++++ Exercise inputs
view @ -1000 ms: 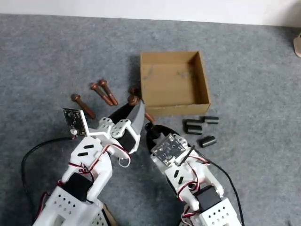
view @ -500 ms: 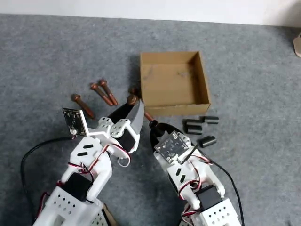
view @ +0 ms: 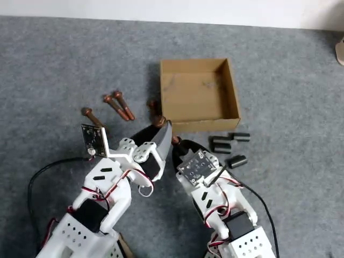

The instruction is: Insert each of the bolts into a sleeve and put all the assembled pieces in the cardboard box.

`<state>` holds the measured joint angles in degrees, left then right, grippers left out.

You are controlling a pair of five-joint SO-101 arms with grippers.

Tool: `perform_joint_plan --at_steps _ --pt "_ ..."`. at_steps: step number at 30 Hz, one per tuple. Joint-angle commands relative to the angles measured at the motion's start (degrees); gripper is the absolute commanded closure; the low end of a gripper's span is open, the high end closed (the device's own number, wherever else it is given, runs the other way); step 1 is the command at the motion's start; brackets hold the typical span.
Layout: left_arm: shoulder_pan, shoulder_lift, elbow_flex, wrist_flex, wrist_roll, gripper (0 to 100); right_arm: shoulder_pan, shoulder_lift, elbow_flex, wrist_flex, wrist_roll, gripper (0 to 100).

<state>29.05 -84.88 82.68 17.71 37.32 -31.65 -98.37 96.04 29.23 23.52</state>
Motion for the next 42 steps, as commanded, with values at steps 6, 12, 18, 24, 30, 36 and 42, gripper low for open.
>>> perform_joint_plan --at_steps 6,12,18,24,30,36,42 --pt "1.45 -0.92 1.27 0.09 0.09 99 2.86 -1.54 7.96 -4.26 -0.62 99.2" --pt "3.91 -0.92 4.44 -0.18 -0.18 99 5.32 -1.54 7.96 -6.29 -0.62 99.2" --pt "4.26 -0.92 4.00 -0.18 -17.14 98 5.49 -1.54 7.96 -6.20 -0.62 99.2" --pt "4.35 -0.92 4.62 -0.26 -17.76 73 5.49 -1.27 7.96 -6.20 -0.88 99.2" --pt "3.38 -0.92 5.32 0.00 -17.76 47 5.58 -0.92 7.96 -6.11 -6.07 99.2" --pt "-5.85 -0.92 4.97 -0.18 -17.76 45 12.26 -0.92 7.96 -6.11 -6.24 99.2" --pt "-19.82 -0.92 4.35 0.09 -18.02 48 13.05 -0.84 7.96 -6.02 -15.47 99.3"
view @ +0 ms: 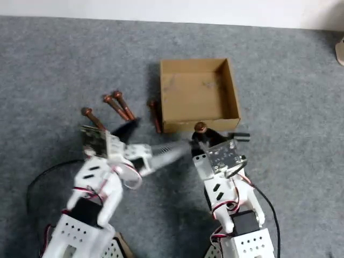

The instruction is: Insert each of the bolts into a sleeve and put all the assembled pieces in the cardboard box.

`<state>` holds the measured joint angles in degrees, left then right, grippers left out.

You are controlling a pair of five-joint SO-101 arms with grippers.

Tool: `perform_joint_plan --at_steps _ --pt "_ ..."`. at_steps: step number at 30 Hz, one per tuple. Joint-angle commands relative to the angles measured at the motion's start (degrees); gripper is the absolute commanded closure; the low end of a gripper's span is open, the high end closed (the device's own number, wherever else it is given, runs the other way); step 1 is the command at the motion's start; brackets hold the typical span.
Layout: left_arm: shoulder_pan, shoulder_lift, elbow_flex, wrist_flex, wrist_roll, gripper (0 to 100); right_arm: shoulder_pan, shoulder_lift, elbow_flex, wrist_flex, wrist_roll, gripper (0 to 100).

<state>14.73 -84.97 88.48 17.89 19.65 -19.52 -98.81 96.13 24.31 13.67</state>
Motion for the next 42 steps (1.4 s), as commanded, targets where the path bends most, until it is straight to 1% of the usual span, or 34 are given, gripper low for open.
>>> perform_joint_plan --at_steps 1,3,6,9,12,15,19,28,29,34,42 --pt "-7.34 -0.57 -0.66 0.62 -0.35 49 0.92 -0.40 7.87 -1.10 -6.95 99.3" --pt "-11.21 -0.84 1.98 2.20 -0.26 51 0.75 -0.40 7.87 -1.10 -7.12 99.3" --pt "-14.55 -0.84 6.55 2.81 -0.18 53 0.57 -0.40 7.78 -0.75 -7.12 99.3" --pt "-15.34 -0.84 8.04 2.81 -0.26 55 0.48 -0.40 7.08 2.68 -7.38 99.3" --pt "-15.25 -0.84 8.48 2.81 -0.44 55 0.48 -0.04 2.86 5.41 -7.56 99.3" --pt "-15.34 -0.84 9.19 2.81 -0.53 55 0.48 3.82 -0.84 6.46 -7.56 99.3" --pt "-15.43 -0.84 9.19 2.99 -0.53 55 0.48 16.57 -8.13 4.18 -7.56 99.3" --pt "-15.52 -0.31 9.19 3.08 -0.53 55 0.48 54.20 -31.43 -5.58 -7.74 99.3" --pt "-15.52 -0.31 9.19 3.08 -0.53 55 0.31 57.54 -34.33 -5.67 -8.18 99.3" --pt "-15.52 -0.31 9.19 3.16 -0.53 55 -1.45 71.08 -49.45 -5.67 -15.30 99.3" --pt "-15.52 -0.31 9.19 3.16 -0.53 55 -2.59 91.03 -68.35 -5.67 -15.38 99.3"
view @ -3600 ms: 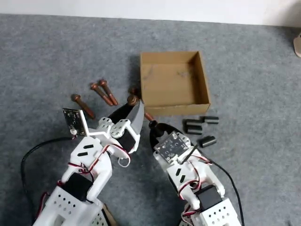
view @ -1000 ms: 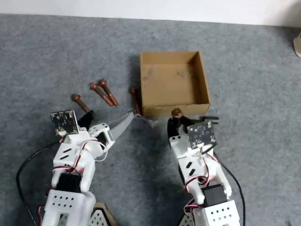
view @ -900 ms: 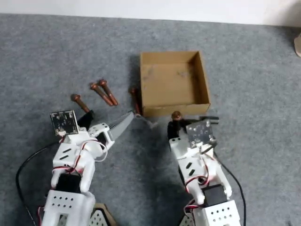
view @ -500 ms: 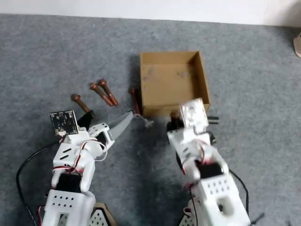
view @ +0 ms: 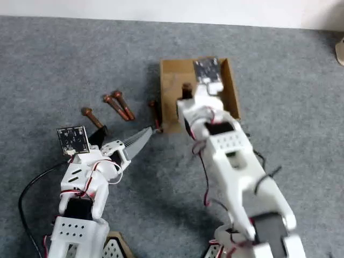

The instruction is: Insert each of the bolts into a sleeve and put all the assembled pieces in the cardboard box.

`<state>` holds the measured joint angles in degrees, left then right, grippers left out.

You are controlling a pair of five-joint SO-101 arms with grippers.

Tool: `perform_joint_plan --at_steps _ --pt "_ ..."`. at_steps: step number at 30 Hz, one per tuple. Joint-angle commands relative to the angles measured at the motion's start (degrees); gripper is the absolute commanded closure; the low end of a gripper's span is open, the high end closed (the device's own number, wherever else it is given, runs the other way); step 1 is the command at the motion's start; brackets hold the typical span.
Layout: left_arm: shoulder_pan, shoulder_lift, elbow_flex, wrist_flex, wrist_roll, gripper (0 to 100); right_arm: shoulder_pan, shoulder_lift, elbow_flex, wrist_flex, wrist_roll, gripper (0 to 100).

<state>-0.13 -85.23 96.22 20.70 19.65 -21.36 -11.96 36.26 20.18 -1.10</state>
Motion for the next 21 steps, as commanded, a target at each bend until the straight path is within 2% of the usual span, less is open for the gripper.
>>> perform_joint_plan --at_steps 1,6,12,17,21 --pt "-0.66 -0.04 1.45 0.35 -0.53 55 -0.75 6.55 -10.15 -1.54 -0.62 99.3" --pt "-0.66 -0.04 1.45 0.35 -0.53 55 -0.57 16.75 -17.89 -1.63 -0.62 99.3" --pt "-0.66 -0.04 1.45 0.35 -0.53 55 -2.68 26.51 -20.09 -1.36 -0.53 98.6" --pt "-0.66 -0.04 1.45 0.35 -0.53 55 -6.64 27.21 -20.62 8.31 -0.88 84.0" --pt "-0.66 -0.48 1.45 1.85 -0.53 55 -5.58 23.43 -24.13 12.09 -0.97 85.2"
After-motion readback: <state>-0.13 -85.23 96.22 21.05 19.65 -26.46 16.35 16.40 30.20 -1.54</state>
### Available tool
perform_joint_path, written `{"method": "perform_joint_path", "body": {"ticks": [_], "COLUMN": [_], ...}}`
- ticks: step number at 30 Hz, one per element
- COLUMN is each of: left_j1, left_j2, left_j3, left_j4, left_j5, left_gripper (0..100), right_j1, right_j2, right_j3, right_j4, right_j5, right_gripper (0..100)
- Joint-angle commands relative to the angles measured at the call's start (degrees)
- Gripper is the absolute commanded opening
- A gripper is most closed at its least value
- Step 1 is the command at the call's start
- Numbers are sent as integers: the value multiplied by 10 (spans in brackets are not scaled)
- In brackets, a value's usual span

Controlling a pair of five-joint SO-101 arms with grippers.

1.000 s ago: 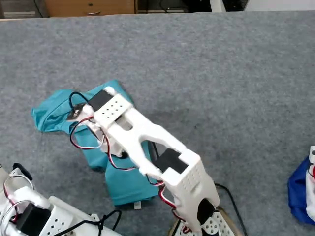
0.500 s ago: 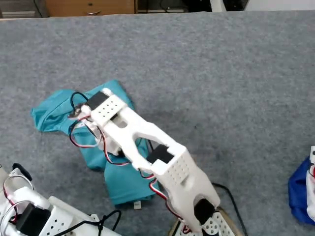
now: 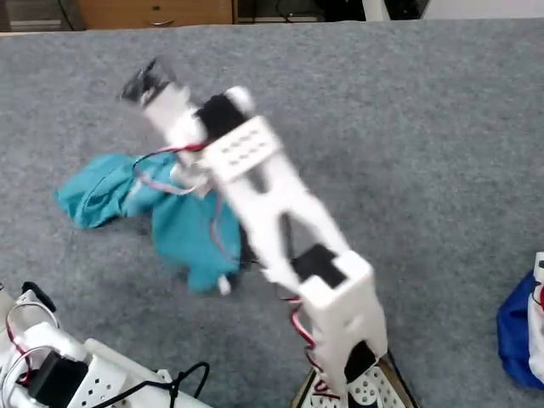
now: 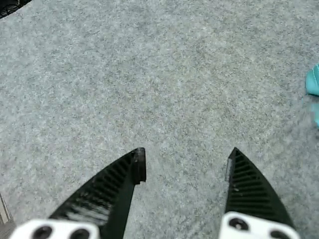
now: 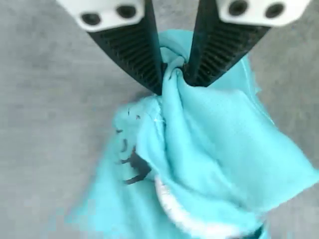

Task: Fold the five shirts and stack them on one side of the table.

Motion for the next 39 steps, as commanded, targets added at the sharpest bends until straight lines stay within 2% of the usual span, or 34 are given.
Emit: {"method": "perform_joint_path", "body": {"ticks": [1, 4, 9, 13, 15, 17, 20, 22, 24, 29, 34, 39], "left_j1": [20, 57, 130, 191, 215, 228, 228, 228, 228, 228, 228, 208], "left_j2": [0, 0, 0, 0, 1, 1, 2, 2, 11, 90, 244, 378], "left_j3": [-34, -37, -55, -76, -82, -86, -87, -87, -88, -134, -244, -359], "left_j4": [-21, -22, -23, -23, -23, -23, -21, -19, -19, -18, 16, 91], "left_j5": [-1, 0, 41, 63, 62, 62, 63, 64, 71, 119, 142, 144], "left_gripper": [264, 264, 264, 257, 224, 207, 230, 235, 235, 235, 235, 221], "right_j1": [72, 138, 232, 276, 296, 308, 313, 309, 298, 211, 87, 14], "right_j2": [-111, -162, -218, -237, -256, -282, -338, -374, -400, -388, -255, -53], "right_j3": [-42, -41, -38, 40, 112, 188, 283, 320, 333, 346, 328, 234], "right_j4": [10, 11, 11, 11, 11, 11, 10, 9, 8, 5, -34, -75], "right_j5": [9, 58, 126, 171, 183, 207, 255, 265, 264, 234, 184, 145], "right_gripper": [6, 6, 7, 24, 98, 215, 366, 418, 422, 422, 422, 422]}}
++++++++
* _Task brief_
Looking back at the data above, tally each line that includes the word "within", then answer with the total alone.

* _Answer to this exercise_
2